* Exercise *
Without the pictures, write out all the lines below exactly as they appear.

[Recorded information]

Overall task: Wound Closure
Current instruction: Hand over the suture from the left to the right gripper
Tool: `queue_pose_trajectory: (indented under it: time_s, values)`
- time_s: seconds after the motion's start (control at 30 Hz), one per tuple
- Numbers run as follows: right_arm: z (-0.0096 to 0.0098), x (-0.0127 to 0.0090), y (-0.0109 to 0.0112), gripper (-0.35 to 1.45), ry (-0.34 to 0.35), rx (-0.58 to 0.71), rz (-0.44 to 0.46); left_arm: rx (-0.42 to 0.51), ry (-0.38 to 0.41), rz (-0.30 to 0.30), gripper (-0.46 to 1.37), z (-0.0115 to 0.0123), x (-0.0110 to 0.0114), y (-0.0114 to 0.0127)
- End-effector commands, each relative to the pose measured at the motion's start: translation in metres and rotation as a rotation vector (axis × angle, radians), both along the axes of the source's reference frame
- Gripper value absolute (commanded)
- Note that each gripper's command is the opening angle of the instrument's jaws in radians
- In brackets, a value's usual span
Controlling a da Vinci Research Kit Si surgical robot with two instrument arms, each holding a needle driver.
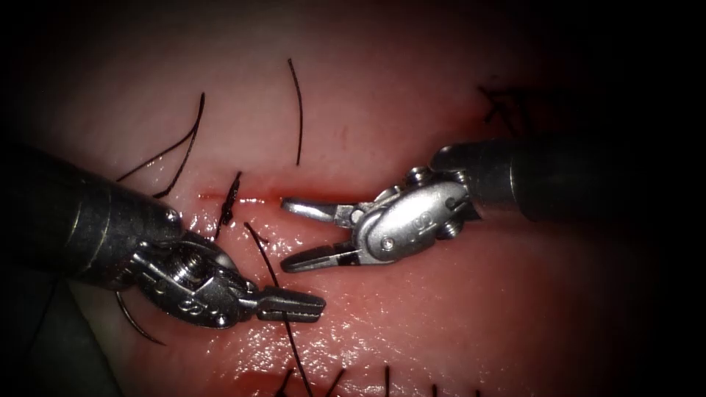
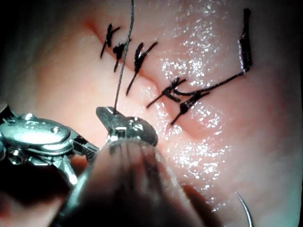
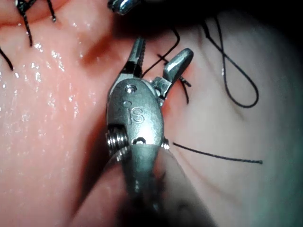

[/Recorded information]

* Task response *
Overall task: Wound Closure
Current instruction: Hand over the suture from the left to the right gripper
Tool: `queue_pose_trajectory: (indented under it: time_s, values)`
- time_s: seconds after the motion's start (control at 30 Hz), one per tuple
- Numbers run as follows: right_arm: z (-0.0096 to 0.0098), x (-0.0127 to 0.0090), y (-0.0109 to 0.0112), gripper (-0.35 to 1.45), ry (-0.34 to 0.35), rx (-0.58 to 0.71), rz (-0.44 to 0.46); left_arm: rx (-0.42 to 0.51), ry (-0.38 to 0.41), rz (-0.30 to 0.30), gripper (-0.46 to 1.37), z (-0.0115 to 0.0123), x (-0.0110 to 0.0114), y (-0.0114 to 0.0127)
- End-effector commands, each relative to the pose measured at the motion's start: translation in metres and rotation as a rotation vector (axis × angle, radians), both along the axes of the source's reference frame
- Gripper value absolute (commanded)
- Note that each gripper's command is the opening angle of the instrument's jaws in radians
- In brackets, a value's usual span
Controlling a da Vinci Research Kit Si surgical robot with two instrument arms, each holding a needle driver.

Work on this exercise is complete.